Other than PKU studies, tetrahydrobiopterin has participated in clinical trials studying other approaches to solving conditions resultant from a deficiency of tetrahydrobiopterin. These include autism, ADHD, hypertension, endothelial dysfunction, and chronic kidney disease. Experimental studies suggest that tetrahydrobiopterin regulates deficient production of nitric oxide in cardiovascular disease states, and contributes to the response to inflammation and injury, for example in pain due to nerve injury. A 2015 BioMarin-funded study of PKU patients found that those who responded to tetrahydrobiopterin also showed a reduction of ADHD symptoms.

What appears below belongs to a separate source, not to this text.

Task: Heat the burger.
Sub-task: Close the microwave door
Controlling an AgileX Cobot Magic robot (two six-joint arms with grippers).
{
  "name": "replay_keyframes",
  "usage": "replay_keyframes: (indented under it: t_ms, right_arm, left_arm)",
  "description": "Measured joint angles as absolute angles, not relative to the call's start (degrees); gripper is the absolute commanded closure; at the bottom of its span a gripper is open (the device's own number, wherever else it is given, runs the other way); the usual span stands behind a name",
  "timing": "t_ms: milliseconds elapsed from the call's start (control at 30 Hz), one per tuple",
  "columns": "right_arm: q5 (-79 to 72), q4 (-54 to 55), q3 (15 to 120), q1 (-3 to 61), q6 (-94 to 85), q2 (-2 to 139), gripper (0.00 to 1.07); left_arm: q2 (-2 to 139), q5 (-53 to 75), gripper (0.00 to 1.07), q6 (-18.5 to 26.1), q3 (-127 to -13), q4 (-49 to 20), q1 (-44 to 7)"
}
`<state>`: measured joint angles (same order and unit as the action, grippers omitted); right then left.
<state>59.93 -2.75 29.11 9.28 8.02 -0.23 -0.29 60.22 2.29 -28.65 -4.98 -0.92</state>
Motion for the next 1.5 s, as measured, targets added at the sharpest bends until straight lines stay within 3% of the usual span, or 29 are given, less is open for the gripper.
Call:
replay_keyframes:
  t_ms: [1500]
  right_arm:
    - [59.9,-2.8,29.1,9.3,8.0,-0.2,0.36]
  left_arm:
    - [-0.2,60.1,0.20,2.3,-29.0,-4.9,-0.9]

In 1997, a small pilot study was published on the efficacy of tetrahydrobiopterin (BH4) on relieving the symptoms of autism, which concluded that it "might be useful for a subgroup of children with autism" and that double-blind trials are needed, as are trials which measure outcomes over a longer period of time. In 2010, Frye et al. published a paper which concluded that it was safe, and also noted that "several clinical trials have suggested that treatment with BH4 improves ASD symptomatology in some individuals."
Since NO production is important in regulation of blood pressure and blood flow, thereby playing a significant role in cardiovascular diseases, tetrahydrobiopterin is a potential therapeutic target. In the endothelial cell lining of blood vessels, endothelial NOS is dependent on tetrahydrobiopterin availability. Increasing tetrahydrobiopterin in endothelial cells by augmenting the levels of the biosynthetic enzyme GTPCH can maintain endothelial NOS function in experimental models of disease states such as diabetes, atherosclerosis, and hypoxic pulmonary hypertension. However, treatment of patients with existing coronary artery disease with oral tetrahydrobiopterin is limited by oxidation of tetrahydrobiopterin to the inactive form, dihydrobiopterin, with little benefit on vascular function.